I opened the folder labeled Recordings and my heart sank. 

Empty. Blank. There was nothing. Whatever I’d been recording hadn’t saved. Or it’d been erased somehow. I checked the trash folder, backup files, web caches, everything on my computer. It was gone. 

The only one who would know was me. And they knew I’d been watching. 

I watched the dull glow flicker behind their window until I couldn’t take it anymore. I crawled into bed and lay still, body coursing with sick. I’d tried to do the right thing. I’d really tried. I didn’t sleep until the sun was high, slicing through the blinds like gill slits. 

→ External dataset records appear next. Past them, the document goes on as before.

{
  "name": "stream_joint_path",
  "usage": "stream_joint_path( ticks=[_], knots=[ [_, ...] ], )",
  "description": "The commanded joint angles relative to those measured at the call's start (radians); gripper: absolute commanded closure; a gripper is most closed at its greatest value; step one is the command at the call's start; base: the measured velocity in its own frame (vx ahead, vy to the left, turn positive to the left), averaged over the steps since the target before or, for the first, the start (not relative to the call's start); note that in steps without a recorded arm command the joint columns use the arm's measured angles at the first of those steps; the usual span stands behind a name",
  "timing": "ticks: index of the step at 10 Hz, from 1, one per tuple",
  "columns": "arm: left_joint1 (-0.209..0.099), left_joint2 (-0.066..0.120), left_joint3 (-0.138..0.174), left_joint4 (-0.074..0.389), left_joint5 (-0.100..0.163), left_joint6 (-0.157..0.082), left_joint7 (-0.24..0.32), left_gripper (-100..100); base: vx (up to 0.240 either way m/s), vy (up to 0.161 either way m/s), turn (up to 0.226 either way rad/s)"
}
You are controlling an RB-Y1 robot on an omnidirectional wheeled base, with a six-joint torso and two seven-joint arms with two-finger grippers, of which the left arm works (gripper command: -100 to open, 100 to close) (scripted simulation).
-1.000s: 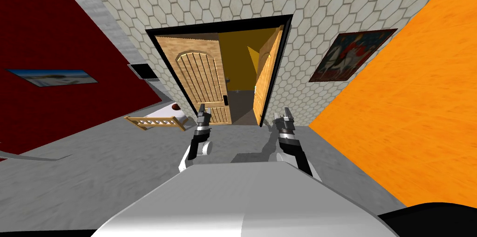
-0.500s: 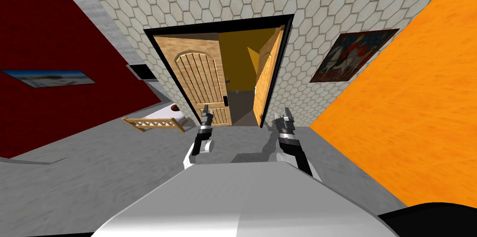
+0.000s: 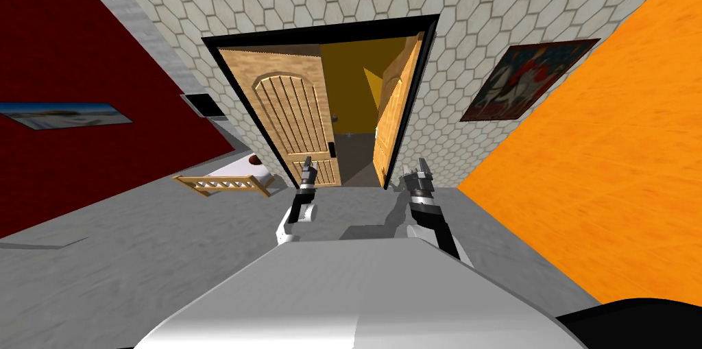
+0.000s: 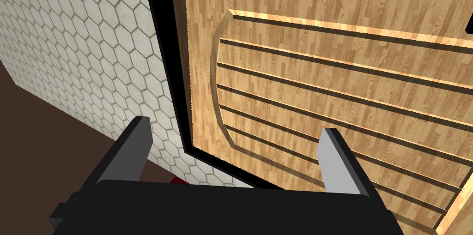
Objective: Push the door open
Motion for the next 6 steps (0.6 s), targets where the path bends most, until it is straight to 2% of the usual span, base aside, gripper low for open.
stream_joint_path(
  ticks=[1, 2, 4, 5, 6],
  knots=[
    [-0.027, 0.007, 0.003, 0.050, 0.005, 0.002, 0.008, -100, 0.052, 0.027, -0.008],
    [-0.027, 0.007, 0.003, 0.056, 0.005, 0.002, 0.008, -100, 0.040, 0.021, -0.005],
    [-0.071, 0.013, 0.005, 0.121, 0.012, 0.005, 0.016, -100, 0.060, 0.026, -0.016],
    [-0.071, 0.013, 0.005, 0.139, 0.012, 0.005, 0.016, -100, 0.057, 0.023, -0.008],
    [-0.093, 0.016, 0.006, 0.174, 0.016, 0.007, 0.020, -100, 0.059, 0.023, -0.011]
  ],
)
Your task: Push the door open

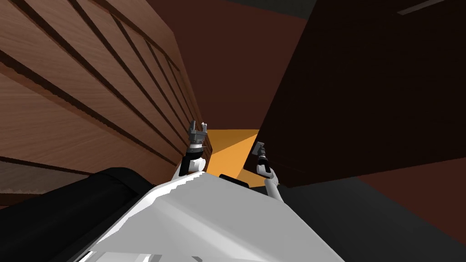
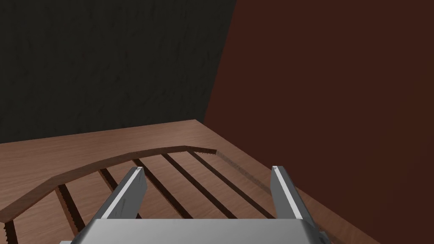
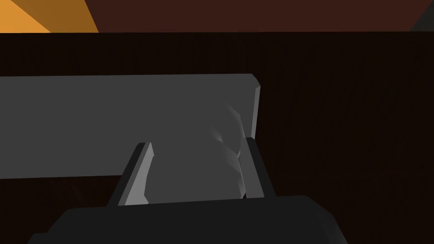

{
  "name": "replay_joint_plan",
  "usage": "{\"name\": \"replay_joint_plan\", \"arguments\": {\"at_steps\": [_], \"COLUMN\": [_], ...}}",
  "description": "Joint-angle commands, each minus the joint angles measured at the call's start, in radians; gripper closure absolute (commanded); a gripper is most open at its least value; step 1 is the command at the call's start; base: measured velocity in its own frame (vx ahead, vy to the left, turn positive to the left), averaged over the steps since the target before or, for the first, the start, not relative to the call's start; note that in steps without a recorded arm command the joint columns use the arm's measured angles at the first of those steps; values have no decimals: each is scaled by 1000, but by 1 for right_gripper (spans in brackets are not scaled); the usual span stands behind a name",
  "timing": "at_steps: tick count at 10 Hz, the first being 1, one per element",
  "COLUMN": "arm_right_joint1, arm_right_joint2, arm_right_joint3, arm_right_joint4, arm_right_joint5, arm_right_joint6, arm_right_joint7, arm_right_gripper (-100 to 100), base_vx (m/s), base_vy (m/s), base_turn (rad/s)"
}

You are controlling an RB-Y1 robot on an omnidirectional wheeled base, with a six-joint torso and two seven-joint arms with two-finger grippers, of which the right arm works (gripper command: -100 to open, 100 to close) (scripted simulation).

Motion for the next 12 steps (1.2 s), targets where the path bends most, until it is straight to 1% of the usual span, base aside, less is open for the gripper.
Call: {"name": "replay_joint_plan", "arguments": {"at_steps": [1, 3, 6, 12], "arm_right_joint1": [-2, -5, -8, -17], "arm_right_joint2": [-15, -19, -23, -27], "arm_right_joint3": [-28, -55, -82, -164], "arm_right_joint4": [1, 5, 10, 25], "arm_right_joint5": [-6, -10, -15, -30], "arm_right_joint6": [3, 3, 3, 4], "arm_right_joint7": [3, 8, 14, 32], "arm_right_gripper": [100, 100, 100, 100], "base_vx": [197, 198, 157, 177], "base_vy": [93, 90, 80, 102], "base_turn": [-75, -73, -58, -82]}}
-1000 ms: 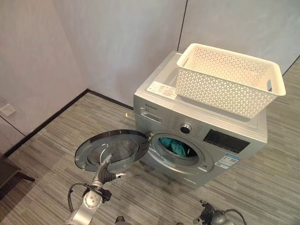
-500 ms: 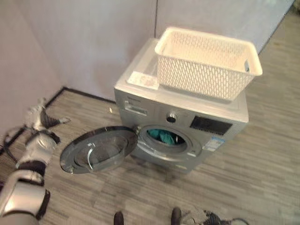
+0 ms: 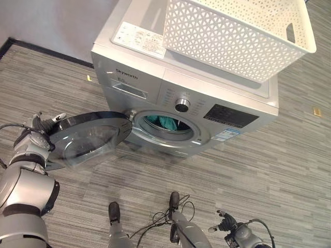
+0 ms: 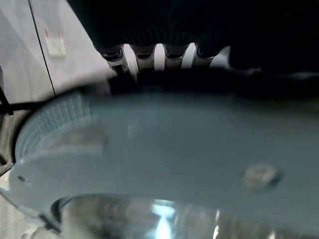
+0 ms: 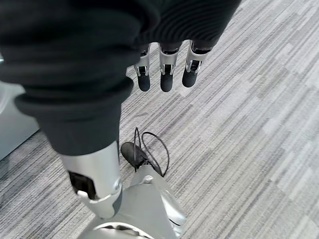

My boyfriend had been out on a writing retreat in the mountains. I always imagined him in a sort of creative fervor I could only dream of, mining his passions for gems of prosaic beauty while I rigged up e-commerce for assholes. We hadn’t been talking. He went on those trips for space and the least I could do was give him that. In truth I’d forgotten to expect him. When he knocked I didn’t answer the door. He had to let himself in.

“Oh thank god it’s you.” 

“Who else would it be?”

He smelled like cigarettes and breakfast. It was such a relief. I thought I’d have the smell of dead ocean in the back of my nostrils forever. I threw my arms around him and choked down everything I wanted to say. 

He kissed my forehead. “You look tired. Has that client been working you too hard?”

“Yeah, yeah, been working a lot.”

My eyes drifted behind him, to a cardboard box just outside the corner. “Shit,” I said vaguely. “I must have forgotten to check the mail.”

I picked up the box. It was damp on the bottom. I retched at the smell, that same rotted brine I’ll never forget. 

My boyfriend raised an eyebrow. He said he didn’t smell anything.

  I waited until he was in the shower to open it. My hands trembled so bad it was hard to drag the box cutter along the seam. The smell made me want to curl into a ball and cry. I unwrapped the parchment inside. A pair of thresher shark jaws greeted me. Rows of jagged teeth still wet with flesh. 

I glanced over townhome roofs to the window. There was my neighbor, replacing his white blinds with thick black sheets. I couldn’t take sight of it. Couldn’t take the smell. Fighting back vomit I staggered outside. There was my landlady, pacing up the inclined sidewalk, keys in one hand, cleaning supplies in the other. She waved at me. I stood there. She smiled and trudged on up the hill.